昔、北上川の上流の黒岩という村に、おっかさんと母親思いの娘が暮らしていた。
おっかあは、おっとうが死んでから女手一つで娘を育ててきたが、ある日のこと急に歯が痛み出した。そして痛みはだんだん酷くなり、とうとう顔が腫れて寝込んでしまうまでになった。
そんな時、村の年寄りから北上川上流の滝の水で口をすすげば歯の痛みが治ると聞き、娘は早速その滝へ水を汲みに行った。
娘が竹筒に入れた清流の水をおっかあに飲ませると、確かに歯の痛みは一時治まるのだが、時間が経つとまた痛み出す。
母親思いの娘は、おっかあの歯痛が治るようにと祈りながら、そのたびに水を汲みに行くのだった。
そんな秋も深まったある日、娘がいつものように滝に水を汲みに行くと、一人の年老いた坊さまが疲れ切った様子で滝にやって来た。
坊さまは滝の近く岩に腰かけたが、疲れていたためか、その場に倒れ込んでしまった。
娘はこの坊さまを介抱して家に来るように勧める。しかし坊さまは、自分はもう300体の石仏を彫り終えたので、思い残すことはない。この滝で往生したいのだと言う。
そして、娘のおっかさんが歯痛で苦しんでいると聞いた坊さまは、自分が往生する前に歯痛を直してあげると言った。

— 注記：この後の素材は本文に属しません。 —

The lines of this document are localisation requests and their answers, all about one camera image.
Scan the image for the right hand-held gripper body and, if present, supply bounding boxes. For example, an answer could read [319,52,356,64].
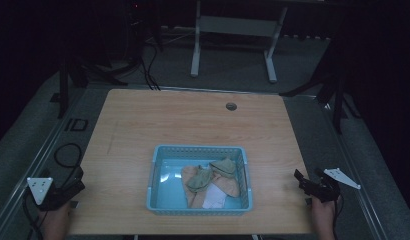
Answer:
[311,167,362,203]

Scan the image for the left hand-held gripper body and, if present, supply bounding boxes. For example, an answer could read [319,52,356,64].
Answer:
[26,172,77,212]

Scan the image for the beige sock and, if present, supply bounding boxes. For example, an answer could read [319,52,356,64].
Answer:
[180,165,207,210]
[211,172,241,198]

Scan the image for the green sock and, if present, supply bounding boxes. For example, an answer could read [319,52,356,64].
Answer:
[186,165,213,194]
[209,157,237,179]

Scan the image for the light blue plastic basket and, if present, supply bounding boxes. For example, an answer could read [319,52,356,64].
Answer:
[145,144,254,216]

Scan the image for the white sock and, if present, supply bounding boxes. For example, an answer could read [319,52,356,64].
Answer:
[201,182,228,210]

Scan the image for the person's left hand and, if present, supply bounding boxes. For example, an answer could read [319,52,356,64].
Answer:
[37,199,73,224]

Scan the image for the person's right hand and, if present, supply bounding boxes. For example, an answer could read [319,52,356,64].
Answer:
[310,195,343,224]

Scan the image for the black metal stand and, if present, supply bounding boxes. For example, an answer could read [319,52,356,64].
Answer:
[49,56,129,120]
[278,39,362,135]

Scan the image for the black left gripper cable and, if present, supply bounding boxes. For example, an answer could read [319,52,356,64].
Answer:
[22,142,84,240]

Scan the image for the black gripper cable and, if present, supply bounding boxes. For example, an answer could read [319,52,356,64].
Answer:
[22,142,84,240]
[332,195,345,240]

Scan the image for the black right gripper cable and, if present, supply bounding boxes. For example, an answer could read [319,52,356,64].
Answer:
[332,195,345,240]

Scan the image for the black floor cables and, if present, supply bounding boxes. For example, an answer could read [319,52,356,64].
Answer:
[138,41,162,92]

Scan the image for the white metal desk frame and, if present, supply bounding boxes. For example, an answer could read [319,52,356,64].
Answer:
[190,0,289,84]

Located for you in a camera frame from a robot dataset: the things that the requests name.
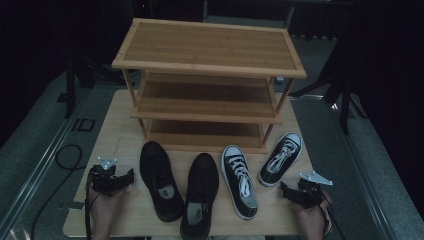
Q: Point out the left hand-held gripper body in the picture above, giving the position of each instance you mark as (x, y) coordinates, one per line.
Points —
(105, 181)

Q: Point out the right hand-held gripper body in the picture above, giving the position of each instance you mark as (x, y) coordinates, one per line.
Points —
(310, 195)

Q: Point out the black and white sneaker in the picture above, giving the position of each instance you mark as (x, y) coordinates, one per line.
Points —
(280, 160)
(240, 186)

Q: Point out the black shoe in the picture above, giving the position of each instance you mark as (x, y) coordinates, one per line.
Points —
(160, 180)
(200, 196)

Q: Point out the wooden shoe rack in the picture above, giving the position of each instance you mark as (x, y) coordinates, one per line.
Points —
(208, 50)

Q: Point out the person's left hand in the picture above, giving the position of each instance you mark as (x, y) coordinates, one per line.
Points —
(106, 205)

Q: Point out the person's right hand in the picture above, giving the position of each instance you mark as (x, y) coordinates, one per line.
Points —
(313, 218)

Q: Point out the grey tape piece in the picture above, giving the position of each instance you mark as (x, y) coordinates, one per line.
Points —
(74, 205)

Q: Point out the black floor socket plate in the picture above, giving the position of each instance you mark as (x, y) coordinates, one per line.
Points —
(83, 124)

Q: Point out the black metal stand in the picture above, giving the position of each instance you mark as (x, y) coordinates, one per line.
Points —
(345, 100)
(70, 90)

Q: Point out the small white object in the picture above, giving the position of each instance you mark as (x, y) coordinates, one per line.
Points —
(280, 80)

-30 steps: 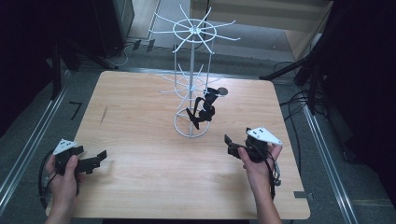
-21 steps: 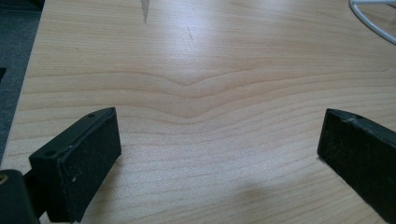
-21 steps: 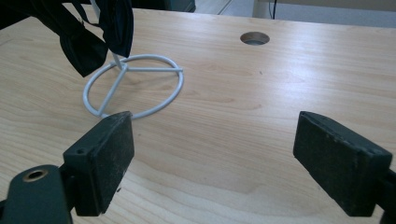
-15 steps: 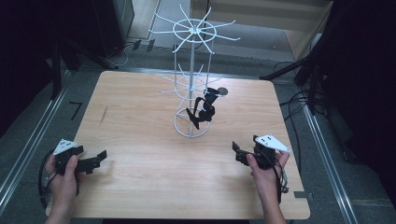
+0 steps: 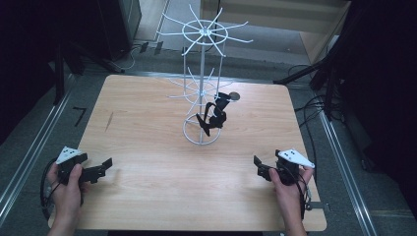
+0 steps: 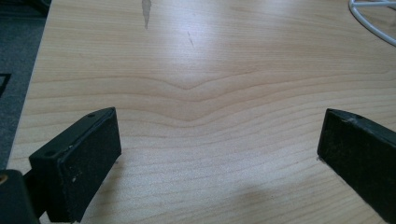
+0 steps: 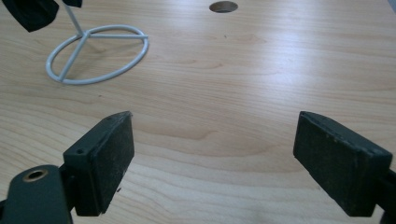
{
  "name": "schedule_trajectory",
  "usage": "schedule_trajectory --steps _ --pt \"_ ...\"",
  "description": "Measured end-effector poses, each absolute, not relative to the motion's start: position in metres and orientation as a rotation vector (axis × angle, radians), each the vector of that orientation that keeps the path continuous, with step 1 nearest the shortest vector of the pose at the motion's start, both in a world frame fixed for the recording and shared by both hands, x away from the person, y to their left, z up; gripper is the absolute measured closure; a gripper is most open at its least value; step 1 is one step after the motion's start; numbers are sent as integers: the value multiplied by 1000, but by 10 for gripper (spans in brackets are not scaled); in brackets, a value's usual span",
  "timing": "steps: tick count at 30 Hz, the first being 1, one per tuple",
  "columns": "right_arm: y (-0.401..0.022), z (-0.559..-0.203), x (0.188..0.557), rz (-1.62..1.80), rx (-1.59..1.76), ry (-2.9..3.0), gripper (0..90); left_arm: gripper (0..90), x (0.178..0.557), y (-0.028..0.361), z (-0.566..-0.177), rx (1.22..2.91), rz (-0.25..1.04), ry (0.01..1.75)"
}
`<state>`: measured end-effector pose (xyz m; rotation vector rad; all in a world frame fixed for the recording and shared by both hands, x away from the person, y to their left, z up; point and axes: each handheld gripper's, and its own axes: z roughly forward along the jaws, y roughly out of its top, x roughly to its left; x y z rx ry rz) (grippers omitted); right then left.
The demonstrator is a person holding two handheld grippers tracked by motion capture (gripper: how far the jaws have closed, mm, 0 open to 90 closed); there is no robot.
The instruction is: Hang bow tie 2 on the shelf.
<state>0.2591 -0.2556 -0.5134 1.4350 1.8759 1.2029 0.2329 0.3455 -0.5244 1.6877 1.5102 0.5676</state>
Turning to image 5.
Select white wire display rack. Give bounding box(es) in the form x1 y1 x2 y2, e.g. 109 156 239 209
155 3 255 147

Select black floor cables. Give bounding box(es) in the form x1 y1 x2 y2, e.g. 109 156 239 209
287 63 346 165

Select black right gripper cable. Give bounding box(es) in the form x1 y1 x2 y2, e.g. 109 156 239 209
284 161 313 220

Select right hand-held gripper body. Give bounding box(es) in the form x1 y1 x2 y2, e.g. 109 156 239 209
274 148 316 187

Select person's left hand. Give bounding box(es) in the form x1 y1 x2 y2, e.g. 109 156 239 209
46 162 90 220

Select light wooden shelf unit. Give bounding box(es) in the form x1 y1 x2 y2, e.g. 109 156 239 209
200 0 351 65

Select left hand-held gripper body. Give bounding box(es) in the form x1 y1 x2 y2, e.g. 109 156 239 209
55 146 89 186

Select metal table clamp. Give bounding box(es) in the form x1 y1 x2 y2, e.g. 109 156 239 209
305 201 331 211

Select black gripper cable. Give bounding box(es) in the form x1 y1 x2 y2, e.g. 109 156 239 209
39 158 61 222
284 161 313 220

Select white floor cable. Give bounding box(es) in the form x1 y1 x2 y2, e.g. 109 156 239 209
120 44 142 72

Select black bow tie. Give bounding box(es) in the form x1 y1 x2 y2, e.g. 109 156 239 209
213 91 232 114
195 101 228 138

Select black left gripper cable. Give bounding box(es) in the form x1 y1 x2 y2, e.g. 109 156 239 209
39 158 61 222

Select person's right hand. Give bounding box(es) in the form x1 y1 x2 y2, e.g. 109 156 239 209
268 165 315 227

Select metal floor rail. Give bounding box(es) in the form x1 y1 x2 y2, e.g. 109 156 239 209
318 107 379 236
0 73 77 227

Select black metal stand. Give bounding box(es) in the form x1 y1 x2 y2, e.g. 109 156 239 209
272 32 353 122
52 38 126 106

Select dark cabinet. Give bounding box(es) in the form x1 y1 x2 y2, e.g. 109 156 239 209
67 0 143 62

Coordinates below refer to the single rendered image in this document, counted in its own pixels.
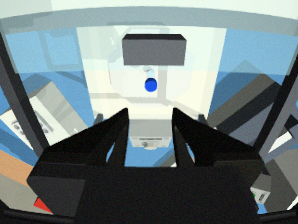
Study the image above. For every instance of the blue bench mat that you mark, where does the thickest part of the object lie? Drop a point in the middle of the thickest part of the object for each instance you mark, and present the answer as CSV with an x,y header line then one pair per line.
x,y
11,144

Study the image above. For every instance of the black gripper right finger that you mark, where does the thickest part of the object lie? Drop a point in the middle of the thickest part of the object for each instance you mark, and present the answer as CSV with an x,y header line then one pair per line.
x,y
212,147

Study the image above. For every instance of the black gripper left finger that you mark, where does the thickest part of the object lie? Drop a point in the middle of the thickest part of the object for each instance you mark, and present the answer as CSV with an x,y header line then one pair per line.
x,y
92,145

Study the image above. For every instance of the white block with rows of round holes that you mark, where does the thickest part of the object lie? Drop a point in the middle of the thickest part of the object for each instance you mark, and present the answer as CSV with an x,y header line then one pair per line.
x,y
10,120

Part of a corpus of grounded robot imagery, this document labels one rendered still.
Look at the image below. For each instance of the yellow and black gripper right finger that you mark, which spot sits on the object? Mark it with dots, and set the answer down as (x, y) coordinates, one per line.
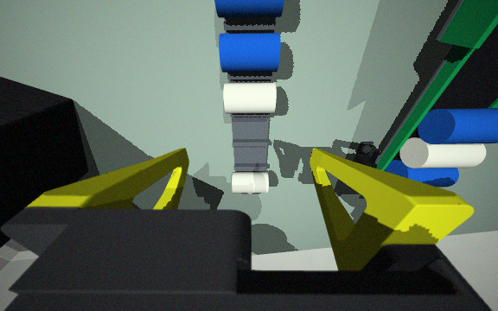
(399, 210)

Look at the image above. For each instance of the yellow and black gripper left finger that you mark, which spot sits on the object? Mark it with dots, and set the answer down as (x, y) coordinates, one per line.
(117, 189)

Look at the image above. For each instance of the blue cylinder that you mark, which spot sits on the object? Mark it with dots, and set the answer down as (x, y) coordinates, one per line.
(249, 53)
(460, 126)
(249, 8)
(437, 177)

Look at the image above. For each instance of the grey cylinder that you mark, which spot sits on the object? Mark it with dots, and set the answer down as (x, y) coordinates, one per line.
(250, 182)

坊さまが言うには、明日の朝までにこの岩に窪みを彫っておくので、その窪みに滝の水と米粒を10粒ほど入れて、しばらくしてからその水を歯の痛むところ塗れば、歯痛は治るのだそうだ。
娘が翌朝滝に来てみれば、そこに坊さまの姿はなく、その代りに坊さまの頭のような丸い石が岩の上に載っていた。
そしてその石には、坊さまが言われたように丸い窪みが彫ってあった。
そして娘が坊さまに言われた通りにすると、おっかあの歯痛はたちどころに治ったという。
この話を聞いた村人は、きっと坊さまが石になられたのじゃろうと噂し、その後この石を坊主石と呼ぶようになった。
そして歯が痛い時にこの窪みに滝の水と米粒を浸し、一晩ほど置いてから痛むところに塗ると、歯痛が治るのだと云われている。